I’ve never had a hangover, so this analogy will be based upon movies and hearsay. This week has been particularly busy for me with organized “church” events. I attended a church service Sunday that spoke to me, and then at school this week, we have special evening services for Spiritual Emphasis week. I’ve been preparing for a Bible study that I’ll attend this Thursday. Much like many others, I’ll attend Good Friday and Easter services and maybe some other services. I’m feeling very spiritually full; it’s as if I’ve sat down to a Thanksgiving feast this week when, if I’m honest, I’ve been metaphorically eating on the Atkins diet for the past few weeks.
Now I don’t know a whole lot about alcohol, but the general idea seems to be that when people imbibe a lot in a short period of time, there tends to be consequences the next day. Right now if I was comparing my intake of God’s Word with alcoholic intake, I would say that I’m imbibing the amount that could lead to a spiritual hangover.
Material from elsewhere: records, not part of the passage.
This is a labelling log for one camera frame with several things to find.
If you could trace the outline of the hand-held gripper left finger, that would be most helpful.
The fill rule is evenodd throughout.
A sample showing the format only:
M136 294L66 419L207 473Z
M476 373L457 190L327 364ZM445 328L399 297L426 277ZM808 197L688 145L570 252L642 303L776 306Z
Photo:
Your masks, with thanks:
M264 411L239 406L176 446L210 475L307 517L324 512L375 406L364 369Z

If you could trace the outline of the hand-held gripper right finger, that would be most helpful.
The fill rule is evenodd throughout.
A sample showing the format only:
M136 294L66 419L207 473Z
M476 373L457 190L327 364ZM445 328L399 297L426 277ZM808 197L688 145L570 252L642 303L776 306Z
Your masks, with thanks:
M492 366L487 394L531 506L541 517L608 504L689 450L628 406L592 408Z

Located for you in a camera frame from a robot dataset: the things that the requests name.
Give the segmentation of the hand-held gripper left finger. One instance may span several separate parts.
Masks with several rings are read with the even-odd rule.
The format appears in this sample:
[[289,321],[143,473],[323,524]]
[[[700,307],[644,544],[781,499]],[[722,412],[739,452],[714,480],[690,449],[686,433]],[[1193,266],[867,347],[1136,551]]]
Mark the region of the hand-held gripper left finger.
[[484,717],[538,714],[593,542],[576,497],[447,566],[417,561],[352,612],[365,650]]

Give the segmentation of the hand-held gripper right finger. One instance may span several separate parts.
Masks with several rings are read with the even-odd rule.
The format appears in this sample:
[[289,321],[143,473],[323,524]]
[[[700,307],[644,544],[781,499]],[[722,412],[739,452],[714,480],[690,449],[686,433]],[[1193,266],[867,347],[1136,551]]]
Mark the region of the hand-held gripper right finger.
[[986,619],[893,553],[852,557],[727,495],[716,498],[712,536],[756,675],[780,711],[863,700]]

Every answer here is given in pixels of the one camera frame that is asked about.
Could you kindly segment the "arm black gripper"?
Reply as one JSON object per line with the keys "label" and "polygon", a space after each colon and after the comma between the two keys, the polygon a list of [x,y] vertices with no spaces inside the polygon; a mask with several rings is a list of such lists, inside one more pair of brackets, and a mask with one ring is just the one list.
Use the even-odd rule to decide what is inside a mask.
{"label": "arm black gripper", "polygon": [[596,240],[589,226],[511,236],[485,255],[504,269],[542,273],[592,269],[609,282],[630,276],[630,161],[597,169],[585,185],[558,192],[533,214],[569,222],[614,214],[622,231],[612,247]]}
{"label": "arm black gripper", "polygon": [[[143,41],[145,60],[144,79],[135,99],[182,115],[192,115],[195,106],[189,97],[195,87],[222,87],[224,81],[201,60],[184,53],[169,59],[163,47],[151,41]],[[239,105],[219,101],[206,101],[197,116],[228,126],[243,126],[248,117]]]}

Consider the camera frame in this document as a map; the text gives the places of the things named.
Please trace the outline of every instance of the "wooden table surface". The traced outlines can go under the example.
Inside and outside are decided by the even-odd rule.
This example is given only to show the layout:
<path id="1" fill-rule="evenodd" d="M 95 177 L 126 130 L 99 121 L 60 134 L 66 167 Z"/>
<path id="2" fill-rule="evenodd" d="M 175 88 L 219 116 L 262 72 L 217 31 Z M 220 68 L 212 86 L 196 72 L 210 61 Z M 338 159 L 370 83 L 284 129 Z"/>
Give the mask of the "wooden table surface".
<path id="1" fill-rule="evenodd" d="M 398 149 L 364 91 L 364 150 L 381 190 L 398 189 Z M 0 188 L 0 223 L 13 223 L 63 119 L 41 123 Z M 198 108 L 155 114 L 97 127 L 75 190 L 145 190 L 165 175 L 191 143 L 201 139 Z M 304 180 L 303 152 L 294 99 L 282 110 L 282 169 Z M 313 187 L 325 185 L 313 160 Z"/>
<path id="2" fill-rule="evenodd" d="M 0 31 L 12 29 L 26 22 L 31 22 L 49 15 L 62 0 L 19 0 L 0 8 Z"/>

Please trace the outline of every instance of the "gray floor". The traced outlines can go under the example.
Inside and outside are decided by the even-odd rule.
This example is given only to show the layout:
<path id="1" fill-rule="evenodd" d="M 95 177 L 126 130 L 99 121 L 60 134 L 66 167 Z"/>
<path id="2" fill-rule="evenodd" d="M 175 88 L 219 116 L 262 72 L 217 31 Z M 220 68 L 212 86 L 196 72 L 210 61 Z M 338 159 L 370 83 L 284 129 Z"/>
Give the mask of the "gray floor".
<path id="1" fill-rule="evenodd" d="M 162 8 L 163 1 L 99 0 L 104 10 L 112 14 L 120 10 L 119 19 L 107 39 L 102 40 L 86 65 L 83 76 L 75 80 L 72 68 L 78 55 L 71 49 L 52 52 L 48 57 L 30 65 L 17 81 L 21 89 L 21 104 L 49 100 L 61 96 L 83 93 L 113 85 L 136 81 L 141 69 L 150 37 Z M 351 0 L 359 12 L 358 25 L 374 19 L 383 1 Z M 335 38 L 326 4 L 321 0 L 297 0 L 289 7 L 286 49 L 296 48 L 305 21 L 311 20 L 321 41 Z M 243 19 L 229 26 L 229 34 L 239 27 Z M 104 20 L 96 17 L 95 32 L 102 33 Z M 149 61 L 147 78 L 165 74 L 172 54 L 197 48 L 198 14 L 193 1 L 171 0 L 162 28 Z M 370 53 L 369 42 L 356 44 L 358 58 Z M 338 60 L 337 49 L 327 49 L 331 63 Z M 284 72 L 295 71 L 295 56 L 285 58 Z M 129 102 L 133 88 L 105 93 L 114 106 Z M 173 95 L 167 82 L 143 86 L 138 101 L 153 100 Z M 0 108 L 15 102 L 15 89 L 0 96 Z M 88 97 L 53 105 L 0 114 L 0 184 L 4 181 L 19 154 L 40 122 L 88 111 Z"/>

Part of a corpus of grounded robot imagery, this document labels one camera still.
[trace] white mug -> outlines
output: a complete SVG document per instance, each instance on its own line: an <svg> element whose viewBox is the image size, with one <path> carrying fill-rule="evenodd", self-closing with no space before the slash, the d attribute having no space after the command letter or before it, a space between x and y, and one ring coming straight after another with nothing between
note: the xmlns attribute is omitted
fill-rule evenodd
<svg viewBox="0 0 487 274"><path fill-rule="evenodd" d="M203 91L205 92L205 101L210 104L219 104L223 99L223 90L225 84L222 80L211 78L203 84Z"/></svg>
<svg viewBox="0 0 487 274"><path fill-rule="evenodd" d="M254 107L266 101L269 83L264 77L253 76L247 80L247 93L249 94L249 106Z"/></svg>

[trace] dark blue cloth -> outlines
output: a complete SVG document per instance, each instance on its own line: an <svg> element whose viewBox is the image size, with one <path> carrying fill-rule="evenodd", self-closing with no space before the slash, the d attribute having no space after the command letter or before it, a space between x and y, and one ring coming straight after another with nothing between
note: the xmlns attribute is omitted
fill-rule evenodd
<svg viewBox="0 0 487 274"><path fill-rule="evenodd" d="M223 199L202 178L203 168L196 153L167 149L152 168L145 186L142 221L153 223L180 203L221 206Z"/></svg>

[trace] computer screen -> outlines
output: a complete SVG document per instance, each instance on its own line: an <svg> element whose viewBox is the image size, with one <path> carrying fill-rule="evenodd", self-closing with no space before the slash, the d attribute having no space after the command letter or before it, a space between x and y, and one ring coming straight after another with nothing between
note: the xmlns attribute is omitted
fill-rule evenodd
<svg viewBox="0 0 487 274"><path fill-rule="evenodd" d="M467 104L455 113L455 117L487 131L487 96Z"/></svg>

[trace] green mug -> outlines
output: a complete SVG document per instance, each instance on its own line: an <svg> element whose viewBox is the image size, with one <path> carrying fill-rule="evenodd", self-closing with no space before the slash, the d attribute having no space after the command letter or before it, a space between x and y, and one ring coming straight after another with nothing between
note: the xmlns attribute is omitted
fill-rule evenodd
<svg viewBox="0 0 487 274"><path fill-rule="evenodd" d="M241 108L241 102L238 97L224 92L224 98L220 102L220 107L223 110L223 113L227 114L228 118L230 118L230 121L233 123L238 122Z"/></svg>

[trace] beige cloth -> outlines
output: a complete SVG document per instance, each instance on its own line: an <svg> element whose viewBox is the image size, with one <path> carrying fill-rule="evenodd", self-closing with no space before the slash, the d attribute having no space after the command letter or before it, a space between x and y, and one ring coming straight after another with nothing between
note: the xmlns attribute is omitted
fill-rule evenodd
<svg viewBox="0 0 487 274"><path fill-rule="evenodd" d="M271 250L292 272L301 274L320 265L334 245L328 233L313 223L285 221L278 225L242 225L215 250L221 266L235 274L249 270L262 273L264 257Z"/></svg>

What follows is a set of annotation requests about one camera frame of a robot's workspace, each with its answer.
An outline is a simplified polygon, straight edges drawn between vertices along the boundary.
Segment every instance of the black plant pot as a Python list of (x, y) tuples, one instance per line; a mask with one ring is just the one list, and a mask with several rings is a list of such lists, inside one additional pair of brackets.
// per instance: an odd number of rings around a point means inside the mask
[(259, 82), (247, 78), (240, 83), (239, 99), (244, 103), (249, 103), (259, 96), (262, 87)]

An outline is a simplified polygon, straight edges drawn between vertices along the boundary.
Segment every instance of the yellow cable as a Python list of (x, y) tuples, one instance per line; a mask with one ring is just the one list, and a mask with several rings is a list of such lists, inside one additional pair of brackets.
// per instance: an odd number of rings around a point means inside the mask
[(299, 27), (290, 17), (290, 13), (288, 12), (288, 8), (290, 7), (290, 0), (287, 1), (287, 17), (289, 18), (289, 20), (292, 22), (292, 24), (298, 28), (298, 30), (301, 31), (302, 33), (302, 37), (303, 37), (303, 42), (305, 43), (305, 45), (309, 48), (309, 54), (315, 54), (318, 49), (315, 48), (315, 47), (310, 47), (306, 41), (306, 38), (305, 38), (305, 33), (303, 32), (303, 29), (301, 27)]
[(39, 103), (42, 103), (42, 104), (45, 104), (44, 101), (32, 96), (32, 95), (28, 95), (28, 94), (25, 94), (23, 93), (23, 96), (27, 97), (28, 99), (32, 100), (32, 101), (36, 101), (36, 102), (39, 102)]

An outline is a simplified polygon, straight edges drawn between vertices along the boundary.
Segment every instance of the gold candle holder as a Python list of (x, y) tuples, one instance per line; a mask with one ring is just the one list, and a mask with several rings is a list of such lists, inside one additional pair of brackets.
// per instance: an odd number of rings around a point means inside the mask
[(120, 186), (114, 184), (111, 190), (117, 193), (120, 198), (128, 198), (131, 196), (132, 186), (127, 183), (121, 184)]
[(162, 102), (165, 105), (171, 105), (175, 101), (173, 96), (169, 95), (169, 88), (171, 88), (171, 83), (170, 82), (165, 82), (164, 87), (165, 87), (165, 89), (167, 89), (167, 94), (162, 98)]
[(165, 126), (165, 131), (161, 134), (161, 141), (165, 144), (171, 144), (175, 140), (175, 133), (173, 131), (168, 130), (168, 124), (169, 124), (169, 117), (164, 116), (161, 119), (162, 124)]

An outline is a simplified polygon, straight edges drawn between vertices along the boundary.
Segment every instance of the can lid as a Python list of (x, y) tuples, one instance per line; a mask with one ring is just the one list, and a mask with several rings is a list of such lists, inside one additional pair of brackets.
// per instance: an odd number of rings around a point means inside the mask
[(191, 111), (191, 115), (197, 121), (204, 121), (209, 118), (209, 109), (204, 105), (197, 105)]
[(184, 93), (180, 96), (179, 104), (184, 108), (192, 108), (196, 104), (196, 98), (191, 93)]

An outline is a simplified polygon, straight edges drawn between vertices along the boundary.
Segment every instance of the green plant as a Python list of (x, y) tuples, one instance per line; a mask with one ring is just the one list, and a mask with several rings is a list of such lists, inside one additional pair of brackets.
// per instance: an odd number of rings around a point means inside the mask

All too often it seems that churches and Christians have these great revival times or mission moments where people feel full of God and excited, but the next day when they return to “normal life” the high starts to wear off. The excitement lessons, and then they start to feel guilty for losing the high. That’s a spiritual hangover, and I foresee the potential for such an event in my life simply because it’s happened before.
So what happens Monday when all of the Easter holiday is finished? I don’t want a spiritual hangover. I want my relationship and communication with God to remain just as alive and vibrant as it is now. So what do I do now to prevent such a fall?
What did Jesus do? I look to his last few days for answers. He had this awesome sweet time with his disciples at the Last Supper, telling them of things to come and encouraging them. After that, he went to the Garden and prayed. Even until the moments before his death, he was in communication with God the Father. Bam. There’s the answer. If I want to avoid the spiritual hangover, I keep imbibing the spiritual drink. Unlike alcohol, continuing to take in God-time and his Word won’t produce negative effects in my life. It’s okay to keep drinking in his Word, so after this weekend I’ll do my very best to fight against the temptation to slip back into the ordinary. I feel most alive when I’m in communication with God, so I’ll just stay in communication with him.
Happy Easter weekend, folks. Be sure to keep your eyes focused on the true reason for celebration and to keep drinking in the Word of God even after the celebrations die down.